Şair , “şiirimin konusu, teması yoktur” der. Çünkü şairin ve şiir okurunun şiirde buldukları kendi kıvılcımlarıdır yani kendi anlam yüklemeleridir sözcüklere. Şiirde örnek verilen şeyler, sözcükler olsa olsa şair ve şiir okurlarının bu kıvılcımlarını onaylar ama hiçbir doğruyu savunmaz. Böyle olduğu için de şiirleri temalarına göre sınıflamak yararsızdır, der. Aşk süreri, savaş şiirleri, gecekondu şiirleri, metropol şiirleri olmadığı gibi devrimci şiir, İslami şiir de olmaz.[4]
EDEBİ KİŞİLİĞİ VE BUNA ETKİ EDEN FAKTÖRLER
İsmet Özel, insan araştırmasının bir dalı olarak nitelendirdiği şiire emek vermeye başladığı dönemlerde Batı edebiyatını da takip etmiş ve kendi ülkesindeki edebiyatla da kıyaslamalar yapmıştır.
Türkiye’deki edebiyatın ülkenin siyasi çalkantılarının iniş çıkışlarına sıkı sıkıya bağlı olmasından ve ülkedeki siyasi değişmelerin tepeden inme şekli ile kabul edilmesinden şikayetçi olan Özel, şiiri kendine temel uğraş olarak seçerken
siyasi ve toplumsal her tur konuyu şiirinin dışında tutmuştur. O, şiirin gündelik düşüncelerin birebir karşılığıyla uyum içinde olması fikrine karşı çıkmıştır. “Gündelik hayal şiiri öldürüyorsa, zedeliyorsa, şiir de gündelik hayatı öldürmelidir”[5] fikrinden yola çıkan Özel, şiiri verilen şanlarda en iyisini yapma niyetinin bir sonucu olarak nitelendirir. Gündelik düşüncelere ve gündelik hayata karşı çıkarak, şiirin gündelik hayatı öldürmesi gerektiği düşüncesine bağlı olan İsmet Özel, Müslümanlığı gündemine sokan öğenin yine şiir olduğunu söyler.
Özel’in içinde yaşadığı ailede kendisinden büyük beş kardeşinin eğitim görüyor olması ve Cumhuriyet rejiminin ilk dönemlerindeki eğitim düzeylerinin havasını solumuş olması edebi kişiliğinin temellerinin atılmasına zemin hazırlamıştır. Daha önemlisi, içinde kitaplar bulunun bir evde bulunan Özel’in, her türden kitaba merak salmış olması da edebi kişiliğinin oluşmasında etkili olmuştur.
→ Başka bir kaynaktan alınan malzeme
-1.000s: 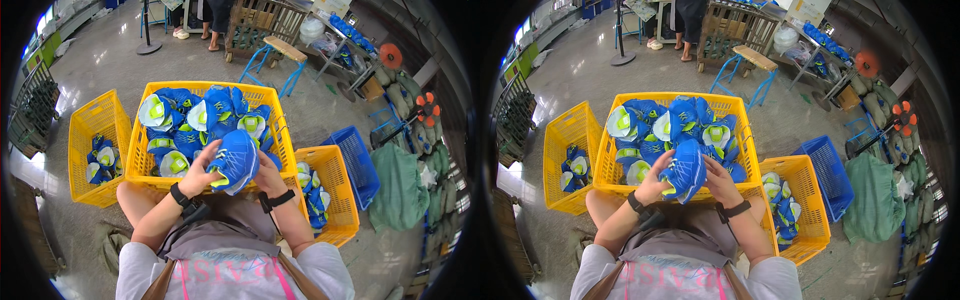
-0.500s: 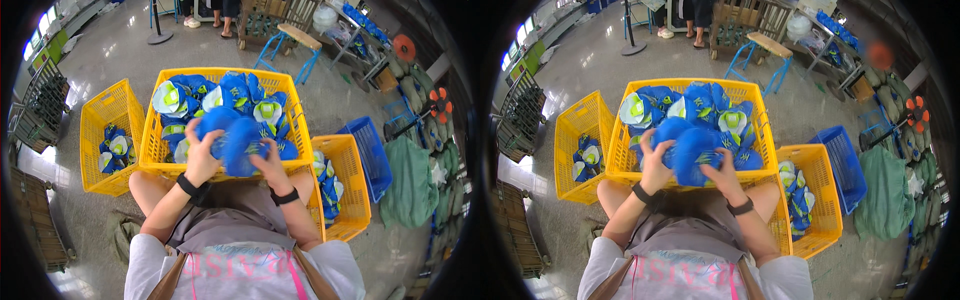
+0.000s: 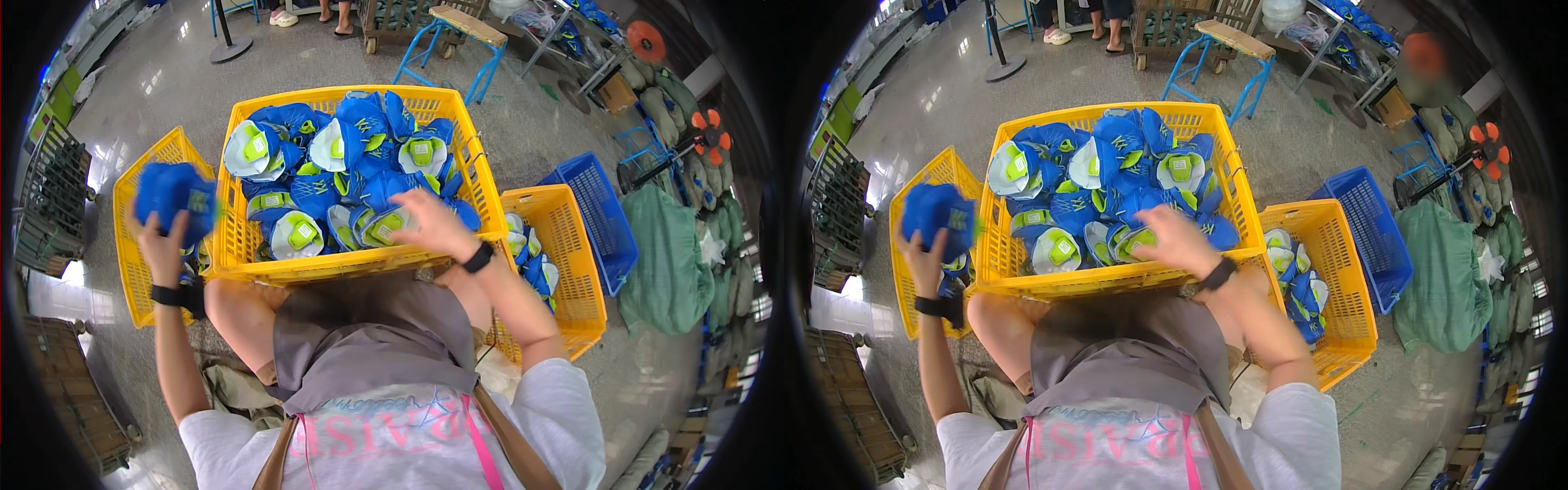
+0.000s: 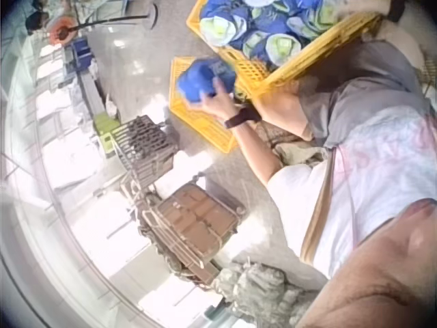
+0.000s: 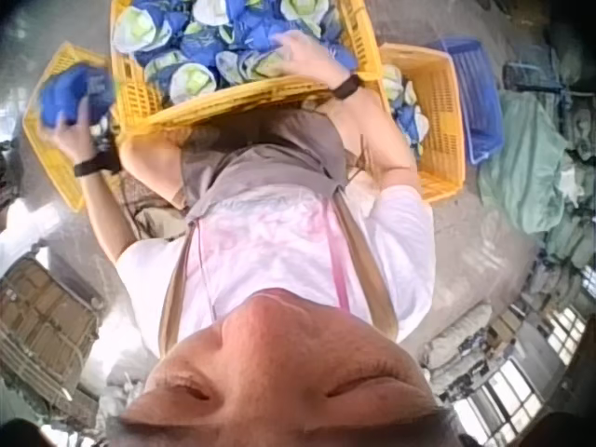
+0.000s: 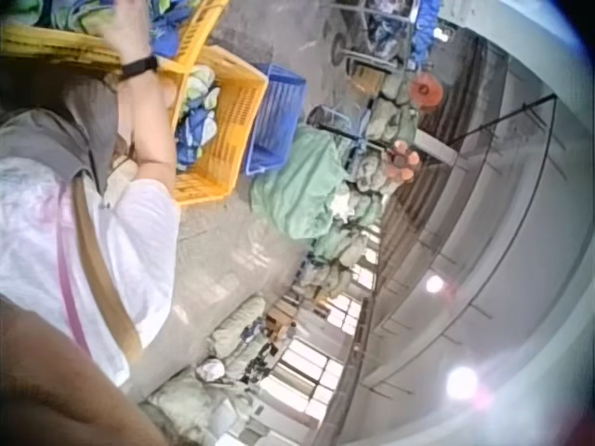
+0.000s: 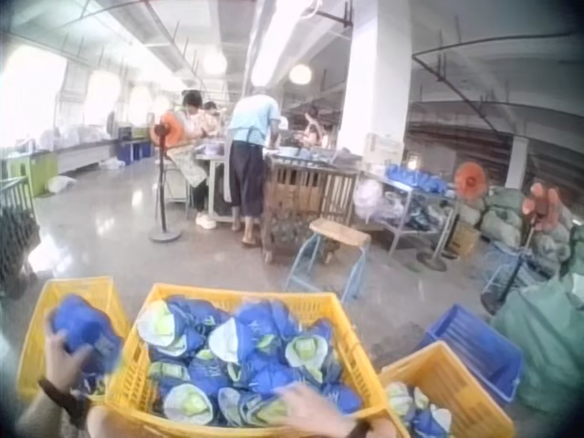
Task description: Sorting and organizing blue shoe uppers into yellow plastic crates in an industrial footwear manufacturing facility.
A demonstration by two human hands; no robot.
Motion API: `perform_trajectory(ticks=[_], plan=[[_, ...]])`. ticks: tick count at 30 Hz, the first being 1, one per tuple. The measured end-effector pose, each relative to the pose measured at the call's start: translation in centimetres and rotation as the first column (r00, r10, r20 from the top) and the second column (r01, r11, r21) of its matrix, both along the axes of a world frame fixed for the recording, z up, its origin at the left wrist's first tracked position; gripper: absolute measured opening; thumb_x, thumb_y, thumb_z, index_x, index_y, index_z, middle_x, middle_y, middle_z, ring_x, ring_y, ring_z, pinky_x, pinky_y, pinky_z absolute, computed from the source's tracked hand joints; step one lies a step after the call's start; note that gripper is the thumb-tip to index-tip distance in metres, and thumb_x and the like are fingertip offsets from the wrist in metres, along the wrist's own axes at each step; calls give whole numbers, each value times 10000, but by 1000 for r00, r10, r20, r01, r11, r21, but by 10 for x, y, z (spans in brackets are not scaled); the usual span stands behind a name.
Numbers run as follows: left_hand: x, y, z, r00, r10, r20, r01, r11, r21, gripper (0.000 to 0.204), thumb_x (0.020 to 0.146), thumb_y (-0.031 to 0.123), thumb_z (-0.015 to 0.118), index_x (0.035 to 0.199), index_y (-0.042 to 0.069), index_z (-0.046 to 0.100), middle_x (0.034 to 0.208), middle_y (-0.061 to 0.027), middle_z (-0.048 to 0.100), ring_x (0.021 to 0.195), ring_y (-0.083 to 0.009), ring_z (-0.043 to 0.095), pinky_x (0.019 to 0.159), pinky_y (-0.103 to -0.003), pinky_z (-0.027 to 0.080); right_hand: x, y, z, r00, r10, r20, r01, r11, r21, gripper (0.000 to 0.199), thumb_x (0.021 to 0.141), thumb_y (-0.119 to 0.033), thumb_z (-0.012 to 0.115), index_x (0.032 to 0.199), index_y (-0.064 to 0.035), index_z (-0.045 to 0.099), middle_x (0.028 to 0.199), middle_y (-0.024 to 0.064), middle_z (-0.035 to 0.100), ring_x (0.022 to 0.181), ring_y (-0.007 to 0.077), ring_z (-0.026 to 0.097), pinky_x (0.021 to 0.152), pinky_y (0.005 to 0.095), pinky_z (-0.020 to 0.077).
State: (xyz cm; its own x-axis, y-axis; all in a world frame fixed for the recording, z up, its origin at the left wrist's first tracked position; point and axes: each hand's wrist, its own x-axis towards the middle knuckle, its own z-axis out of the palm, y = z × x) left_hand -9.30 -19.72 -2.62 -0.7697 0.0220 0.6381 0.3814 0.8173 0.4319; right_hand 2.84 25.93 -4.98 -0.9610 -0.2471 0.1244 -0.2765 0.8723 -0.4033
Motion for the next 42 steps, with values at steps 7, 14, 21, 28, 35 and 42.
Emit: perform_trajectory(ticks=[7, 14, 21, 28, 35, 42], plan=[[-30, 13, -43, 962, 226, 152, -157, 917, -368, 593, 667, 289, 732, 1203, 179, 502, 1395, -183, 274, 1307, -404, 186, 974, -570, 271, -55, 11, -5, 735, -156, 660, 239, 970, -38, 500, 815, -446, 553, 1109, -42, 553, 736, 128, 643, 512, 194, 617, 524, 299, 496], [24, 193, -12, 724, -499, 477, 614, 780, -117, 392, 741, 285, 674, 1082, 136, 548, 1254, -140, 429, 1245, -320, 325, 978, -464, 259, -59, 35, -47, 889, -230, 396, 392, 828, -400, 394, 783, -412, 623, 680, -32, 633, 634, 51, 595, 609, 155, 552, 568, 277, 417], [14, 257, -55, 119, -916, 383, 412, 396, 821, 558, 877, 316, 568, 1301, 21, 355, 1241, -100, 469, 1101, -179, 449, 913, -299, 369, -32, 57, -16, 950, 168, 263, 178, 399, -900, 275, 665, 12, 737, 780, -103, 515, 762, -63, 506, 737, 39, 479, 649, 189, 396], [37, 287, -67, -46, -922, 384, 262, 360, 896, 371, 811, 121, 657, 1085, -28, 457, 975, -84, 563, 875, -126, 533, 761, -265, 450, -11, 54, -16, 893, 307, 328, 231, 312, -921, 657, 664, 105, 639, 1255, -59, 402, 1092, 67, 546, 973, 144, 533, 860, 275, 439], [-4, 281, -102, 321, -696, 642, 596, 676, 434, 604, 725, 313, 713, 1147, -29, 447, 1072, -195, 519, 1014, -294, 504, 876, -374, 416, 77, 235, 46, 913, -266, 310, 408, 559, -721, 565, 573, -27, 573, 1134, 11, 514, 1070, 67, 587, 999, 176, 541, 901, 297, 417], [-40, 375, -129, 403, -164, 900, 533, 842, -85, 1160, 540, 633, 723, 1367, 22, 186, 1344, -259, 300, 1224, -412, 341, 950, -474, 377, 69, 228, 26, 852, -513, 105, 523, 845, -111, 496, 704, -70, 590, 1187, -35, 483, 1162, 177, 509, 1052, 317, 525, 884, 370, 440]])
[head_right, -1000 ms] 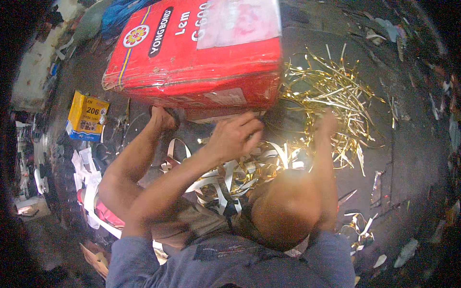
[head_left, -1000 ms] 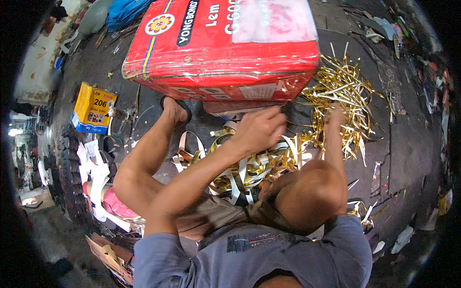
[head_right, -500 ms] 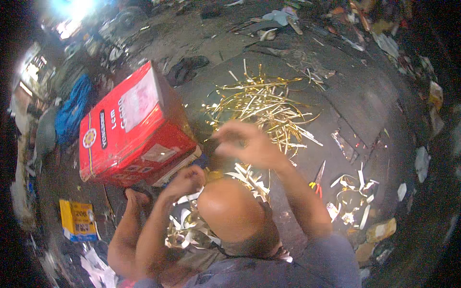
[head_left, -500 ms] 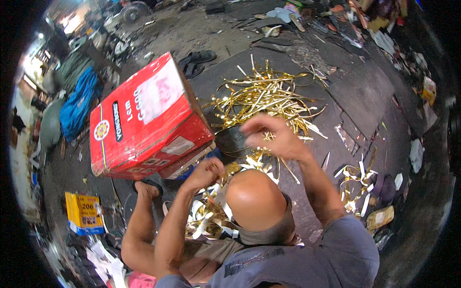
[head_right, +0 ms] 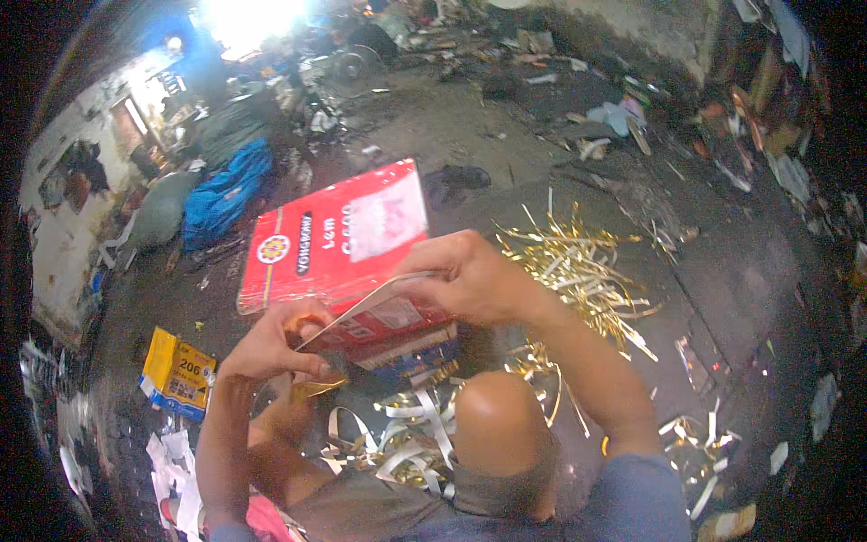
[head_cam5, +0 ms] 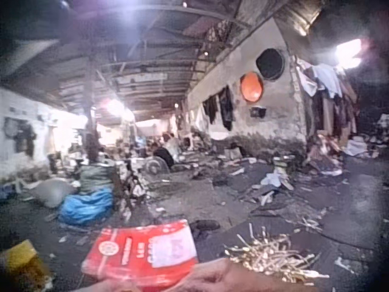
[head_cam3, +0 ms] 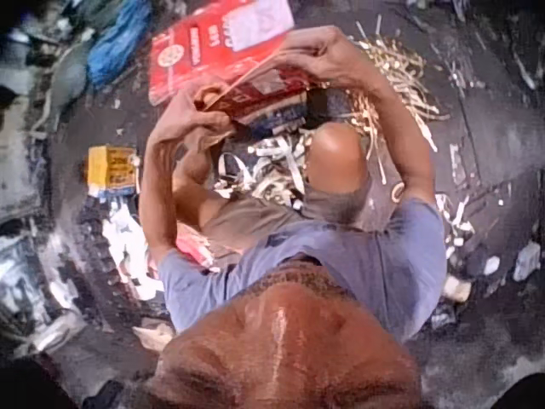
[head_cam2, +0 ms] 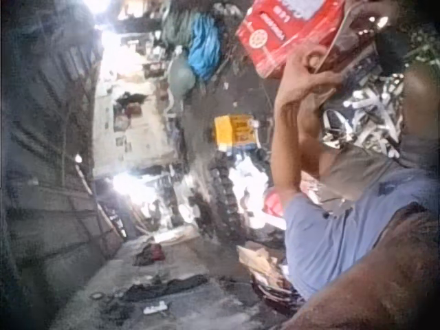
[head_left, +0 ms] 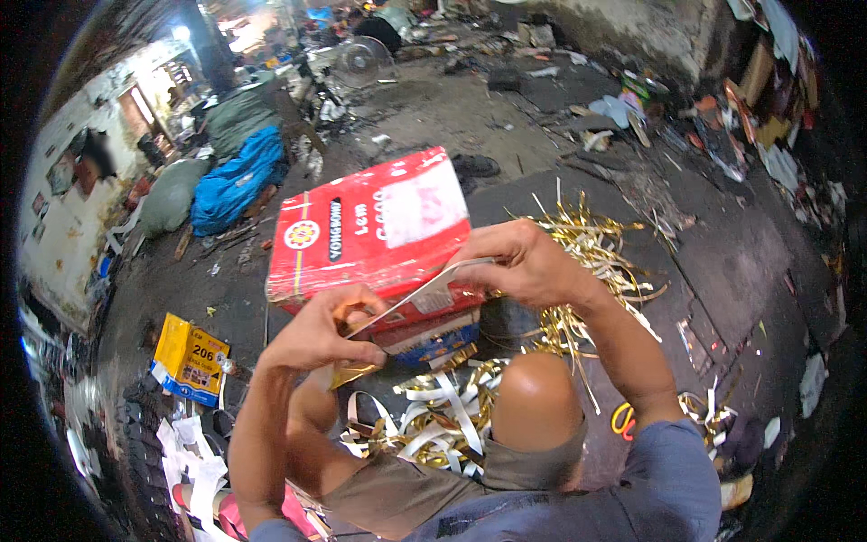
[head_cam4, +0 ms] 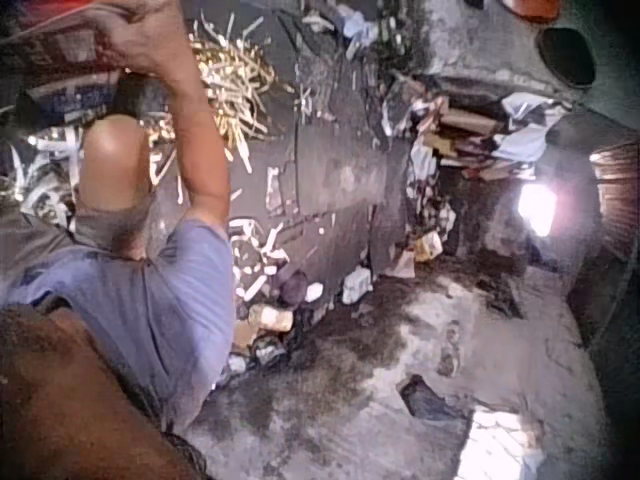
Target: The person wraps a red cardboard box with white and gold ribbons. They repeatedly pull ribbon from a pile, place it across the box, and secure it with tape, rotating the box to cover multiple sides.
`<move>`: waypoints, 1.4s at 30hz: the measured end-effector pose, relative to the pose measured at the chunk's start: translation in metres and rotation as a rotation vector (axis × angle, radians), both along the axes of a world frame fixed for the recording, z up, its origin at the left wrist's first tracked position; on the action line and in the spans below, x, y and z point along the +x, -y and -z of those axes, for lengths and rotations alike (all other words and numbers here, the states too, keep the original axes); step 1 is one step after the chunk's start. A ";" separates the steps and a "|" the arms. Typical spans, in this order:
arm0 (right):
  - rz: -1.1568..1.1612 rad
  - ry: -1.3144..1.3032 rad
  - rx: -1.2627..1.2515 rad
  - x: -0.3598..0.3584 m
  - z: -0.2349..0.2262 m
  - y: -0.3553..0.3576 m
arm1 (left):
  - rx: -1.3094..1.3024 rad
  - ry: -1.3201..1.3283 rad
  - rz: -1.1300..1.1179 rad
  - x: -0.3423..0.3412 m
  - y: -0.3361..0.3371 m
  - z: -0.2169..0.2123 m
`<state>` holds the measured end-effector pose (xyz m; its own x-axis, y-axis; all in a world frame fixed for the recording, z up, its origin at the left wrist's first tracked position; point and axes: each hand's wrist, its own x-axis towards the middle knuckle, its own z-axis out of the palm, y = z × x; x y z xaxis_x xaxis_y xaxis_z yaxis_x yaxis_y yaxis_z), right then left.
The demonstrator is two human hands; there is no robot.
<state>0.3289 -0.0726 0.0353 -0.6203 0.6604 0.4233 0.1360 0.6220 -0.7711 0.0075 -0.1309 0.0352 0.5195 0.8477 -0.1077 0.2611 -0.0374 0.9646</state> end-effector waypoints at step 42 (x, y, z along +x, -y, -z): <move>0.432 0.281 0.256 -0.028 0.029 -0.091 | 0.765 -0.048 -0.323 0.071 -0.148 0.066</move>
<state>0.3010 0.0189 0.0059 -0.4289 0.7769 0.4610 0.5975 0.6267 -0.5002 0.0787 0.0174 -0.0307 0.2479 0.8026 0.5426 0.4117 -0.5942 0.6909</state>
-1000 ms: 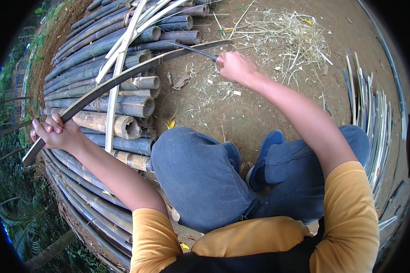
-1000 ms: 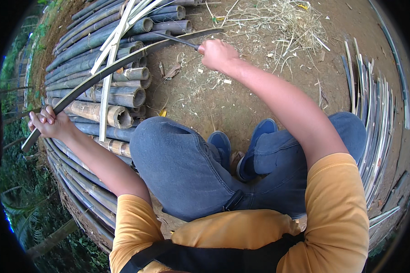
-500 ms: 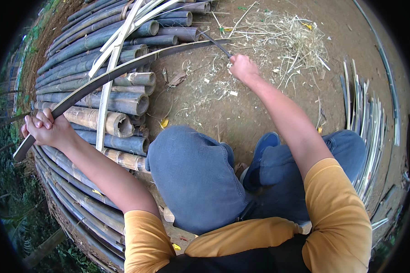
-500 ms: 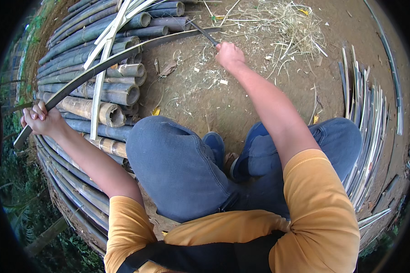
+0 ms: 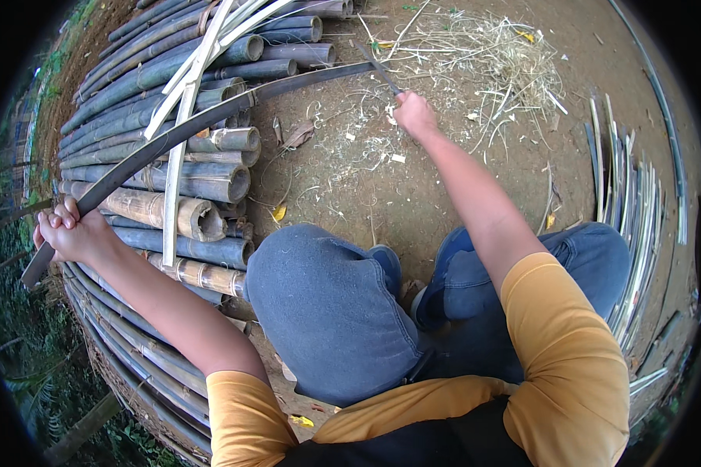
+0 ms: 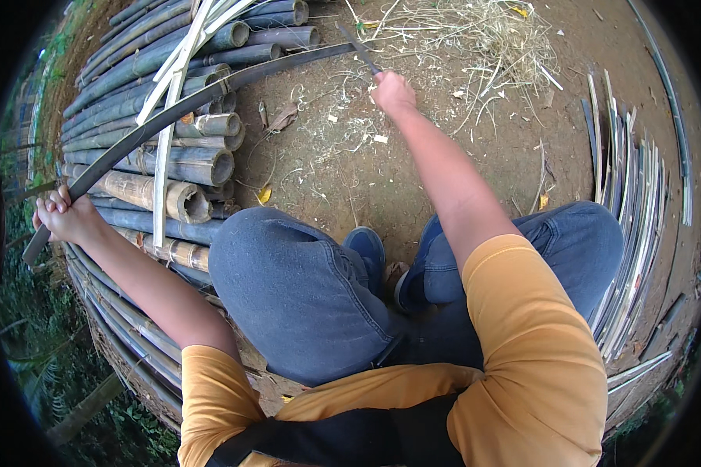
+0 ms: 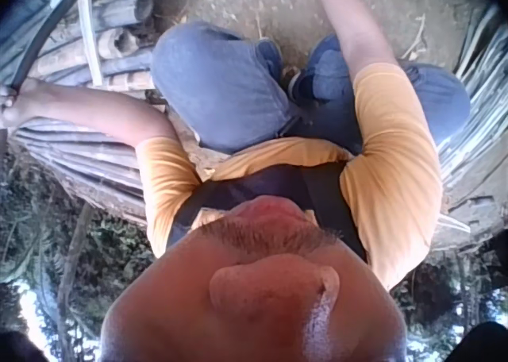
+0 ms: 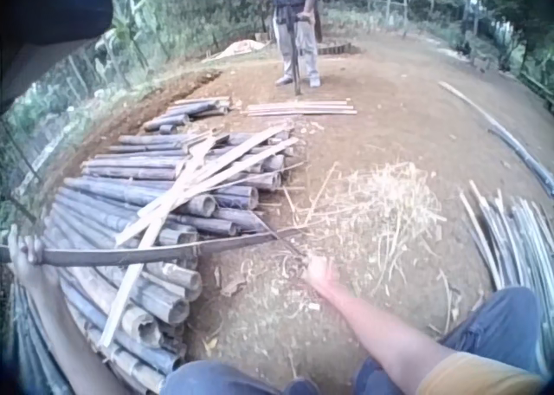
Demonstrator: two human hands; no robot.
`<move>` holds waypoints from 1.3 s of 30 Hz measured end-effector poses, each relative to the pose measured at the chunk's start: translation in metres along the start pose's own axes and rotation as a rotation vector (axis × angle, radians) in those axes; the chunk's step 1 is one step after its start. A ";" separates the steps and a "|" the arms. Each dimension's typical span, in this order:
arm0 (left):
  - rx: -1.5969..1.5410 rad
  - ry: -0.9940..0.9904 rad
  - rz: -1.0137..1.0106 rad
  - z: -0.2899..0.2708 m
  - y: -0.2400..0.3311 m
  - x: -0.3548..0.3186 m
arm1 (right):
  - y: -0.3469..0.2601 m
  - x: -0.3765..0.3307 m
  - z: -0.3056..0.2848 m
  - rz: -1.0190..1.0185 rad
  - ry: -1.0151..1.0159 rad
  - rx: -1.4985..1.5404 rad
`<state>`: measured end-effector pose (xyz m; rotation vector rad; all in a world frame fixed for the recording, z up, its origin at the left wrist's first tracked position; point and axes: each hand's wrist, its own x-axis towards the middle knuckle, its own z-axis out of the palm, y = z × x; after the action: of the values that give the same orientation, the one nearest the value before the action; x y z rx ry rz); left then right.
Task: The person is shaping a long strip of bamboo using a knife, scraping along its length and then bending it while holding both ends.
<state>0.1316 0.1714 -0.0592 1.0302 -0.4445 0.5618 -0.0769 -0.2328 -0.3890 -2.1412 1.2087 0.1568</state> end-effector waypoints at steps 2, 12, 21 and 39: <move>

Özel’in çocukluk ve yetiştirme yıllarında karşılaştığı anlayışlar içinde Müslümanlık ağırlıklı bir yere sahip değildir. Müslüman bir ailenin çocuğu olmasına rağmen ebeveynleri tarafından dindar yetiştirilmek gibi Özel bir çabayla da karşılaşmamıştır. Bu nedenle Müslümanlık onun gündeminin dışında kalmıştır. Ancak Özel, şiiri kendisi için esas uğraş edinmeye karar verdiği zaman da düşüncesine bir dayanak arama isteğine kapılır ve inandığı şeylerin bilgisini edinmeye yönelir. Bunun içîn Kur’an-ı -Kerim’i okumaya başlar (1961). Bu yıllarda dini düşüncenin nitelikleri hakkında bilgilenme sağlamamış olduğundan büyük bir düş kırıklığı yaşar. Kur’an-ı Kerim’de aradığını bulamamanın hissini yaşayan Özel, din aleyhtarlığının insan için en uygun tutum olduğu sonucuna varır.Ona göre; “Her türlü din insan zihninin geliştirilebilir ve işlenebilir tarafına yönelmiş bir terördür.[6]” Bu düşünceden hareketle Özel’in, şiir yazabilmenin ön koşulu olarak ‘şairin uyanıklığını” ön plana çıkardığını görmüş oluruz. Şairi ayık tutmanın imkanını ise dînden uzak kalmakla açıklayan Özel’de dinin bütün görünümlerinden uzak bir tulum geliştiği gözlenir.
1960’lı yıllarda yaşının gereğine uygun şekilde dünyaya merakla, heyecanla bakmaya başlayan Özel, Türkiye’de çok sayıda insanın ilgisini çeken Varoluşçuluk, Marksizm, Psikanaliz, Sürrealizm gibi akımlarla tanışıp ve bunları okuyarak, araştırarak ve tartışarak öğrenir.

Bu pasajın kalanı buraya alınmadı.